Lo que otros están diciendo

  1. MARIEL junio 15, 2013 a 23:51

    HOLA COLEGAS, ME INTRESA MUCHO TODO LO QUE PUEDA SABER SOBRE LA APLICACION DE ESTA NUEVA UNIDAD PEDAGOGICA, SOY DOCENTE DE PRIMER GRADO EN LA ESCUELA PTE ROQUE SAENZ PEÑA DE SAN MARCOS SIERRAS DE LA CIUDAD DE CRUZ DEL EJE, Y ES PARA MI UN GRAN DESAFIO HABER COMENZADO A TRABAJAR SOBRE ESTA NUEVA FORMA DE EENCAMINAR EL PROCESO E-A QUE PRODUCE EN MI Y TAMBIEN EN LOS PADRE UNA GRAN ANSIEDAD, SI BIEN ES POCO EL TIEMPO PARA HABLAR DE NOTORIOS AVANCES APUESTO QUE CON EL TIEMPO NOS DARAN GRANDES GRATIFICACIONES, ES POR ESTO LES PIDO PUEDAN PUBLICAR ESTRATEGIAS QUE SE PUEDAN APLICAR EN EL AULA PARA AMPLIAR LAS QUE YA EMPLEO. DESDE YA MUCHISIMAS GRACIAS POR ESTA INFORMACION PUBLICADA, ES UNA GRAN AYUDA PARA MI. SALUDOS Y ESPERO PRONTO NOVEDADES.
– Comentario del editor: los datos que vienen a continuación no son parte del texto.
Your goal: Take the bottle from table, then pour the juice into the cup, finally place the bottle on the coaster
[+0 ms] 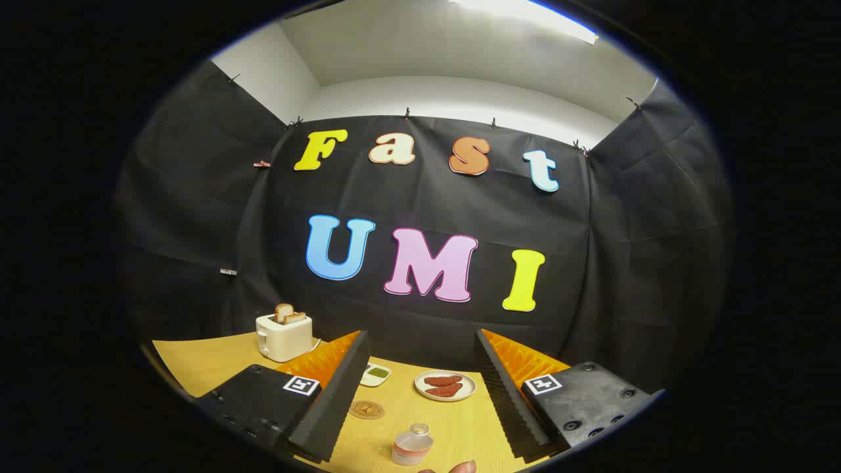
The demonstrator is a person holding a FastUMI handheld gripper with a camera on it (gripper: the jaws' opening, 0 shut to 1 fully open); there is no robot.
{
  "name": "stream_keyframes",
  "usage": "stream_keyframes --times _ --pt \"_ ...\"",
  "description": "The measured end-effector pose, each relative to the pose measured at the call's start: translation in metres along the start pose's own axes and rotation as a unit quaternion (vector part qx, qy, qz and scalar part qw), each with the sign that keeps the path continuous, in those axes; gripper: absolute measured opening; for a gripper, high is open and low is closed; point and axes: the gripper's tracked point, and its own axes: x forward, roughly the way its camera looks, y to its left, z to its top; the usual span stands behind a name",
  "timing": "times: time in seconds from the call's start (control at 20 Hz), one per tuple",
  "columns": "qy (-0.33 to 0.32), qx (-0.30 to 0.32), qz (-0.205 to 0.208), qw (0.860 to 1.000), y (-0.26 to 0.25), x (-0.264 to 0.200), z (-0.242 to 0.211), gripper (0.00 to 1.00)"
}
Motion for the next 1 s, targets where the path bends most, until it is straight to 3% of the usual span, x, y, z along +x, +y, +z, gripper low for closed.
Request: stream_keyframes --times 0.65,1.0 --pt "0.026 0.018 0.011 0.999 0.004 -0.004 -0.056 0.97" --pt "0.025 0.024 0.015 0.999 0.002 -0.004 -0.06 0.97"
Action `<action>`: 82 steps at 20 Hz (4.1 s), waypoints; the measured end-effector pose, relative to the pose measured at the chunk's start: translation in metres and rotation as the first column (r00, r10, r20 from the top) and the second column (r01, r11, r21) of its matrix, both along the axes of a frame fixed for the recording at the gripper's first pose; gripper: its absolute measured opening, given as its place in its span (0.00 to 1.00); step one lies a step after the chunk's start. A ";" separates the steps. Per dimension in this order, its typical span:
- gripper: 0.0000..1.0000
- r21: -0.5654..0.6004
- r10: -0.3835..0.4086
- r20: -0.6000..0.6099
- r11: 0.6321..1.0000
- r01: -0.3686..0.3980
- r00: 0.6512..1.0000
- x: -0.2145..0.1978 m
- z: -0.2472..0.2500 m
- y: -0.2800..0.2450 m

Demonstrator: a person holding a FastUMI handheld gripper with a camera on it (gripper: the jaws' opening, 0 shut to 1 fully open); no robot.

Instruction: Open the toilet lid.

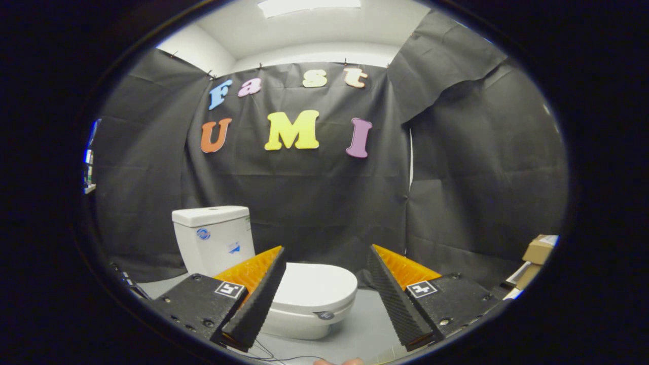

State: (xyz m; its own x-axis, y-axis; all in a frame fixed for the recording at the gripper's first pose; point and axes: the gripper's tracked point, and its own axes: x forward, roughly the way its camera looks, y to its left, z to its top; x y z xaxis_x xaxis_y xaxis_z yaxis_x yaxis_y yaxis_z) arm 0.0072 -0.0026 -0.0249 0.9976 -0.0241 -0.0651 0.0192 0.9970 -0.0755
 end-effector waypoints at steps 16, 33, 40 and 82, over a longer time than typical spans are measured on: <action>1.00 0.144 -0.004 -0.126 0.989 0.023 0.992 0.061 -0.040 0.020; 0.98 0.525 0.077 -0.446 0.830 0.191 0.892 0.112 -0.205 -0.003; 0.95 0.574 0.091 -0.545 0.765 0.292 0.833 0.129 -0.261 -0.023; 0.06 0.780 0.218 -0.594 0.393 0.487 0.774 0.179 -0.330 -0.035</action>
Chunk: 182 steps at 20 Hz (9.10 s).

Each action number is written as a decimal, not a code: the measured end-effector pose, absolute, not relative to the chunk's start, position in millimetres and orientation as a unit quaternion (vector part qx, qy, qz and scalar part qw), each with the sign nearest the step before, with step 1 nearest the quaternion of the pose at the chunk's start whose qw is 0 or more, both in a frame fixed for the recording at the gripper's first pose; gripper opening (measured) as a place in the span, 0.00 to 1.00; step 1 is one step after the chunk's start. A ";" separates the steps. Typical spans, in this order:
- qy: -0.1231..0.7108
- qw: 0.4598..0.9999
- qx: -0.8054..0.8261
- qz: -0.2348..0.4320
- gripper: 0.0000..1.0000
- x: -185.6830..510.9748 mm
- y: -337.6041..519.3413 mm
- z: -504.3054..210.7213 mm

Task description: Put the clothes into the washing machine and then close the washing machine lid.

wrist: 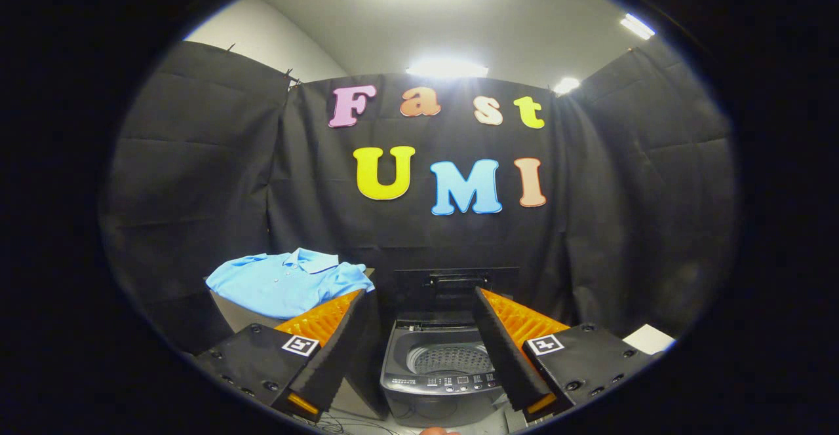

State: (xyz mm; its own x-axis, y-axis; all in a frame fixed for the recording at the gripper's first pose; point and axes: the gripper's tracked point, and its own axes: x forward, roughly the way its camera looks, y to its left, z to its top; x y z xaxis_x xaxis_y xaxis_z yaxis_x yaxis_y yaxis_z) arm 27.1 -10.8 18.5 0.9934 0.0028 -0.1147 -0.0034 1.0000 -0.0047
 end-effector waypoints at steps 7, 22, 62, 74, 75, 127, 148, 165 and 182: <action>0.108 0.992 0.012 0.056 0.99 50.0 8.2 48.5; 0.198 0.975 -0.002 0.103 0.98 128.2 64.7 39.3; 0.345 0.922 -0.028 0.172 0.99 272.5 297.7 -124.6; 0.338 0.918 -0.056 0.199 0.57 270.5 306.6 -125.3; 0.334 0.918 -0.049 0.209 0.42 271.0 308.6 -124.2; 0.072 0.989 0.038 0.120 0.01 264.9 -4.3 134.4; 0.220 0.972 0.059 0.054 0.01 286.9 -79.9 -84.5; 0.345 0.937 0.052 -0.011 0.01 301.9 -117.1 -243.9; 0.392 0.917 0.066 -0.019 0.50 290.1 -121.4 -294.4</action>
State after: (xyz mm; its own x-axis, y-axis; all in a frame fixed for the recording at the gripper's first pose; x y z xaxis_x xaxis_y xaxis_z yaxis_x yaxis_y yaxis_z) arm 290.1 -121.4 -294.4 0.6922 0.0170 -0.7215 0.0864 0.9906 0.1062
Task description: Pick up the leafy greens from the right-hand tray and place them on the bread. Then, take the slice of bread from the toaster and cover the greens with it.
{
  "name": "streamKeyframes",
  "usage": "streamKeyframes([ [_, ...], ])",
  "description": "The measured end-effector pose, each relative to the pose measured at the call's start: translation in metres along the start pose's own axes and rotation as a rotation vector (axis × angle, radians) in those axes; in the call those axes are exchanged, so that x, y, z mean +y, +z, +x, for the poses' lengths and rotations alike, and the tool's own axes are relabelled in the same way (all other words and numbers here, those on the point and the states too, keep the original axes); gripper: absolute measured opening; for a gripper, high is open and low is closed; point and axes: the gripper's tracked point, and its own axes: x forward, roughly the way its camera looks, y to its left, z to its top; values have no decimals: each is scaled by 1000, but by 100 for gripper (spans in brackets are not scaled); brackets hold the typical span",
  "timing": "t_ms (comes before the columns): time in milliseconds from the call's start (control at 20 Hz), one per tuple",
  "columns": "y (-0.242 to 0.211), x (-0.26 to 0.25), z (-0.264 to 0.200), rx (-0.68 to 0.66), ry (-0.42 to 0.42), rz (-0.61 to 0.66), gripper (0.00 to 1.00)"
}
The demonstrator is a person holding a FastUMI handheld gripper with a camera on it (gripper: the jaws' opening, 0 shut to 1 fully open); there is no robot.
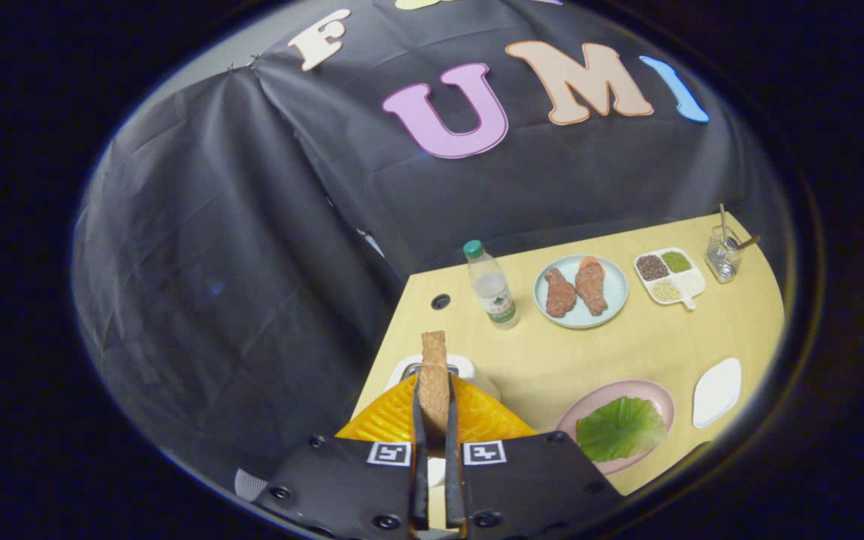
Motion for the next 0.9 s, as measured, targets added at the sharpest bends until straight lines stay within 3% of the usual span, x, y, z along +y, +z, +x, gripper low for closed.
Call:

  2. SILVANA noviembre 18, 2013 a 17:15

    SOY VICEDIRECTORA DE UNA ESCUELA PRIMARIA QUE COMPART ACTIVIDADES DE ARTICULACIÓN CON NIVEL INICIAL. ESTOY REALIZANDO UN CURSO DE CAPACITACIÓN SOBRE EL TEMA, Y EMPAPANDONOS DE TODO EL MATERIAL QUE EL MINISTERIO HA ENVIADO.CON SORPRESA HE DESCUBIERTO QUE MUCHAS DE ÉSTAS PRÁCTICAS LAS TENEMOS YA INSTALADAS EN NUESTRA INSTITUCIÓN, AUNQUE FALTA QUE TODO EL EQUIPO DOCENTE ACUERDE EN ESTA MODALIDAD DE TRABAJO PARA QUE NO TERMINE RESULTANDO UN “RECORTE Y PEGUE” DE ALGUNOS INNOVADORES QUE SE ARRIESGAN AL CAMBIO. DE TODO LO QUE HE LEÍDO, CREO QUE ESTA PUBLICACIÓN QUE ACABO DE LEER ES EXTREMADAMENTE CLARA Y ACERTADA. NO TENGAN DUDAS DE QUE ESTE MATERIAL SERÁ TAREA DE LECTURA EN LA PRÓXIMA REUNIÓN PLENARIA.
    MUCHAS GRACIAS…

  3. Sandra febrero 17, 2014 a 17:58

    Como se planifica!??

  4. Alejandra febrero 25, 2014 a 20:28

    Estimados colegas, soy docente de primer grado hace algunos años y me especialice en maestra alfabetizadora… hace un año comencé a implementar la unidad pedagógica, planifique, evalué y trabaje con el grupo del modo que se explica sin saber todavía que tenia este nombre… los resultados son muy buenos y notorios… mis saludos y suerte…. desde ya a disposición para compartir experiencias.